• _Task to complete_
Look below for the lines from the one with "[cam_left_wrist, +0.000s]" to the one with "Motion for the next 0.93", and copy exactly those lines, both ends included.

--- Source data Enclosed Below ---

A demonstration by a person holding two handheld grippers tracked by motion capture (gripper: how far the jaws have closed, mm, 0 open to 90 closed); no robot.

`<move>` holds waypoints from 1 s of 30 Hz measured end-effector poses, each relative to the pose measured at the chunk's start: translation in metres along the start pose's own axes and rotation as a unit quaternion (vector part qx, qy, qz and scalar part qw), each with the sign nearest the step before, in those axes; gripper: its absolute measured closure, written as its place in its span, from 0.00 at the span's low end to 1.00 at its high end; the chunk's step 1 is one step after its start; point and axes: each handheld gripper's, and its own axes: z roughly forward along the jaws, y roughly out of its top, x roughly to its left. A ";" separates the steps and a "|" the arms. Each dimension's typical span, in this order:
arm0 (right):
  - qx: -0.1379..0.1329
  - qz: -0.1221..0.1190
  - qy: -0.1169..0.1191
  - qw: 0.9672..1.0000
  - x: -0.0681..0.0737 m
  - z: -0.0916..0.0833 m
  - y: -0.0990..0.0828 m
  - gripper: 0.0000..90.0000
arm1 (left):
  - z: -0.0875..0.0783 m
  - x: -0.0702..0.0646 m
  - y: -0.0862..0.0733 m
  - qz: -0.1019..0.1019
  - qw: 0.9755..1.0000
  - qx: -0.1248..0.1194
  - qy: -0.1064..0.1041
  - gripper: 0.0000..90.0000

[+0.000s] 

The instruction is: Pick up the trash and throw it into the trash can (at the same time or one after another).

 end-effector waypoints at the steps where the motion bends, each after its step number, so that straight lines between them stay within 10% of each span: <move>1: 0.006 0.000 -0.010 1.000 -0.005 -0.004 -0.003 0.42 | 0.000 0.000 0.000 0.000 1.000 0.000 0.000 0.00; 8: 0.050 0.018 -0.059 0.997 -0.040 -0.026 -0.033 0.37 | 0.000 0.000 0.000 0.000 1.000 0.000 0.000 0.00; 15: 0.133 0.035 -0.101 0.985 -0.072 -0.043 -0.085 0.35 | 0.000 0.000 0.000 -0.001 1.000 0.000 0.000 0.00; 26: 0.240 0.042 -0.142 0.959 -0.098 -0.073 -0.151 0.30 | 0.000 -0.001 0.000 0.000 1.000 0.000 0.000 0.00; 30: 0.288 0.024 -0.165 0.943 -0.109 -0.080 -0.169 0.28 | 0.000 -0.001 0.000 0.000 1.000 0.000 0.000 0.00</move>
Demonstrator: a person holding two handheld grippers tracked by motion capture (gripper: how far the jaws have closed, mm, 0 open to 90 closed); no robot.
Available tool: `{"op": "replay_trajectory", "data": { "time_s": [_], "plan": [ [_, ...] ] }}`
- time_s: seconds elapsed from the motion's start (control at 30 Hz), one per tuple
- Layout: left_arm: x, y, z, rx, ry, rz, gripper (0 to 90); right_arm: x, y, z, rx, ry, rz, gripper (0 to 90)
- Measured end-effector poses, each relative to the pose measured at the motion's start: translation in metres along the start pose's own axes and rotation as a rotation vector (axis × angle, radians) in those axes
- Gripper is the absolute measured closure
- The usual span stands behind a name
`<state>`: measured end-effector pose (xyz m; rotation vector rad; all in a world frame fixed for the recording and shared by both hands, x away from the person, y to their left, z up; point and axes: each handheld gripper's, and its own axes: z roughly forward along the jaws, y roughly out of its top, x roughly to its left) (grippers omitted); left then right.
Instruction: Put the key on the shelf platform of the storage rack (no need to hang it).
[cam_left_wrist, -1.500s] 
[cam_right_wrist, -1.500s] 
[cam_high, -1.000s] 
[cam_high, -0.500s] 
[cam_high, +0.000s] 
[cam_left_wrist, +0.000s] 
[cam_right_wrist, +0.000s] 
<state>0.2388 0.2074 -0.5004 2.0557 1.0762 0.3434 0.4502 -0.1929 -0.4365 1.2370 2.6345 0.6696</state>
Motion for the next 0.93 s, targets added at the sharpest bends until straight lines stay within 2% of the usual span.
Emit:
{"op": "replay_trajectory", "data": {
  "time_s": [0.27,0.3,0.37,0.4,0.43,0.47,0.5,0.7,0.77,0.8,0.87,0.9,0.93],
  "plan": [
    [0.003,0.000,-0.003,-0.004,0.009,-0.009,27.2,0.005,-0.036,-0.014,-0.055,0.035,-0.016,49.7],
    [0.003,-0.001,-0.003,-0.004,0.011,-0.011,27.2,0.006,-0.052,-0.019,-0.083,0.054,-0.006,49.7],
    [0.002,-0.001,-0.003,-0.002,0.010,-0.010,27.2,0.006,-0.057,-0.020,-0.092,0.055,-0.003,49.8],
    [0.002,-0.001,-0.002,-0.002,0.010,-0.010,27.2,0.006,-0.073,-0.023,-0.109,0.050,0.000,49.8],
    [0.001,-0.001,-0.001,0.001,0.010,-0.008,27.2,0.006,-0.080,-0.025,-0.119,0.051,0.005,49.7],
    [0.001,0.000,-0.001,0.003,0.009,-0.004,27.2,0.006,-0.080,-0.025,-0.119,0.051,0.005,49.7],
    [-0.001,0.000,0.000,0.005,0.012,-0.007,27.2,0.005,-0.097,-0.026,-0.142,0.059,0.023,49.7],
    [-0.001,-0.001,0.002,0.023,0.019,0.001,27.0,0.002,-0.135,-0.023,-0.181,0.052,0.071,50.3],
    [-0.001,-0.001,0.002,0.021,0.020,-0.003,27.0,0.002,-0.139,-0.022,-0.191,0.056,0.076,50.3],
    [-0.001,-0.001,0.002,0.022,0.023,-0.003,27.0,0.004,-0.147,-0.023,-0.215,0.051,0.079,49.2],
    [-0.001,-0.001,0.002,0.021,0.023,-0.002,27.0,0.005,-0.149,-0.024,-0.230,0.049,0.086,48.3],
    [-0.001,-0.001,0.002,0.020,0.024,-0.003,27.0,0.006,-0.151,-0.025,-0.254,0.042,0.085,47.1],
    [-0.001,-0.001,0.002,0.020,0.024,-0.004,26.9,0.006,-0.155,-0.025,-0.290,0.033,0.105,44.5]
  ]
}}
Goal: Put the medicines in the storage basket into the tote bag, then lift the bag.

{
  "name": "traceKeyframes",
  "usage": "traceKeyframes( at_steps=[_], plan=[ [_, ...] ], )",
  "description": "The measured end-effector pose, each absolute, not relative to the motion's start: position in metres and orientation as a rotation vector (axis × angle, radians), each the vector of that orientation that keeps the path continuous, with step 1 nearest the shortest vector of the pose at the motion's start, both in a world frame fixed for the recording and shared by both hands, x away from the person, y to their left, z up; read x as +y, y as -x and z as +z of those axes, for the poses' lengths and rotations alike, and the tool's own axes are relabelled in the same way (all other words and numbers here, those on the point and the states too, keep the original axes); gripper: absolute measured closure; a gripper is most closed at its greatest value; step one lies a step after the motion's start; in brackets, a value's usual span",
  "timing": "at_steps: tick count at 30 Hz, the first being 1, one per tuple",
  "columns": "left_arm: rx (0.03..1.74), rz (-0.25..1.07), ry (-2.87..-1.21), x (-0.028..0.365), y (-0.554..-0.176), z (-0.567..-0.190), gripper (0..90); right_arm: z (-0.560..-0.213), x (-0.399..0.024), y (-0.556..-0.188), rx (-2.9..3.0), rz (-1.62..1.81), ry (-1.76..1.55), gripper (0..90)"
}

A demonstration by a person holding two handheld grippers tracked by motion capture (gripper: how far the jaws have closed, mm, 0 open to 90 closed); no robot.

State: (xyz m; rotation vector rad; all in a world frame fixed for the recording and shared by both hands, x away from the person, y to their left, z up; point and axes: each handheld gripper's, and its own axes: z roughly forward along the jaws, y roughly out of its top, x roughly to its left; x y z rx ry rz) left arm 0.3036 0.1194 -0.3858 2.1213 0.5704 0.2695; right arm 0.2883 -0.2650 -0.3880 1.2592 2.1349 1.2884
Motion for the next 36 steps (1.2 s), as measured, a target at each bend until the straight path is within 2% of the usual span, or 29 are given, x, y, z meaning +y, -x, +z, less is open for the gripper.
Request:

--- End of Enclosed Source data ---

• _Answer to this problem_
[cam_left_wrist, +0.000s] 
[cam_right_wrist, +0.000s] 
<state>0.2388 0.2074 -0.5004 2.0557 1.0762 0.3434 0.4502 -0.1929 -0.4365 1.2370 2.6345 0.6696</state>
Motion for the next 0.93 s, targets added at the sharpest bends until straight lines stay within 2% of the usual span.

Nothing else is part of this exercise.